Are there any side effects from having an HPV vaccination?

The HPV vaccine has been tested extensively and is very safe. The most common side effect is minor pain at the site of injection, which is usually the upper part of the arm. Some people report a headache, muscle pains, a mild fever or tiredness afterwards but this is rare.

How do I book a vaccination appointment?

You can call us on 01273 523 388 to book an appointment.

You can also book a ‘Treatment Clinic’ appointment online (Log-in>Appointments>Sexual Health>Treatment Clinic) at SHAC East and leave details that it is for HPV vaccination.

We also have a limited number of on-the-day appointments at SHAC Central. This means we will try and make sure you are seen the same day however there may be occasions, especially later in the working day, where this is not possible. On the day appointments are offered on a first come, first served basis. You may be given a time slot and asked to return to the clinic at that time. We are closed between 1pm and 2pm.
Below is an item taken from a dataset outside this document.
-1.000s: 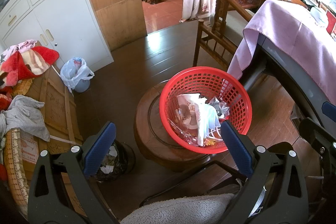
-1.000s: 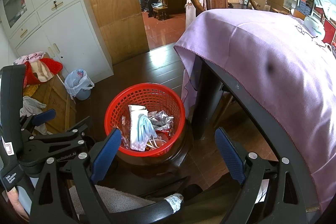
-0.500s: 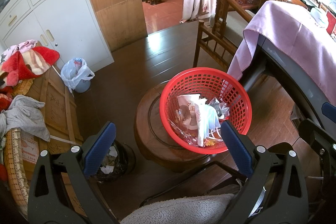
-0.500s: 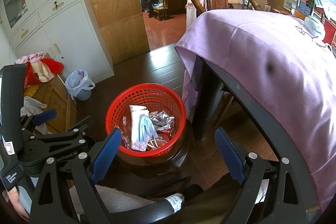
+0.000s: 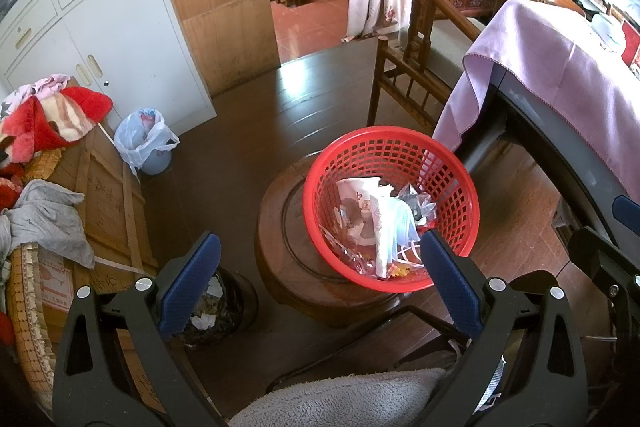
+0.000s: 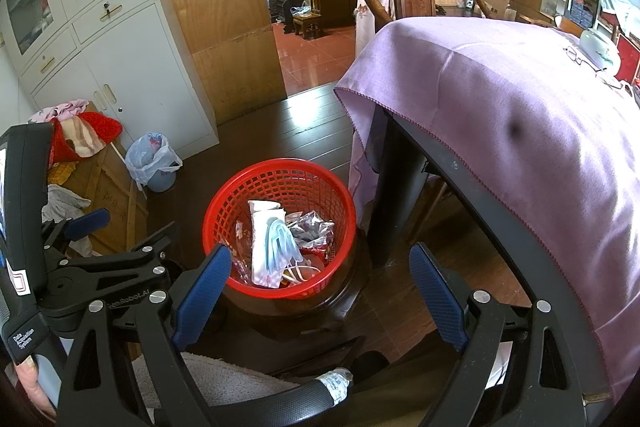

Other frequently asked questions about HPV

Do genital warts become cancerous?

Genital warts do not develop into cancers. They are caused by separate strains of the HPV virus. People with genital warts do not need more frequent cervical screening.

I am pregnant – will HPV affect my baby?

Genital warts commonly worsen during pregnancy, and resolve spontaneously after giving birth. It is rare for genital warts to prevent a planned vaginal delivery unless they are so extensive as to present an obstruction. Genital warts do not usually pass on to the baby even with a vaginal delivery.

If I have had HPV once, can I catch it again?

Different people have a different immune response to HPV infection meaning reinfection with HPV is possible. This may be with the same strain or a different strain.

Can you pay for the vaccine?

Yes – most pharmacies offer vaccination privately.

Can you be tested for HPV?

HPV testing is only available at a smear test (cervical screening).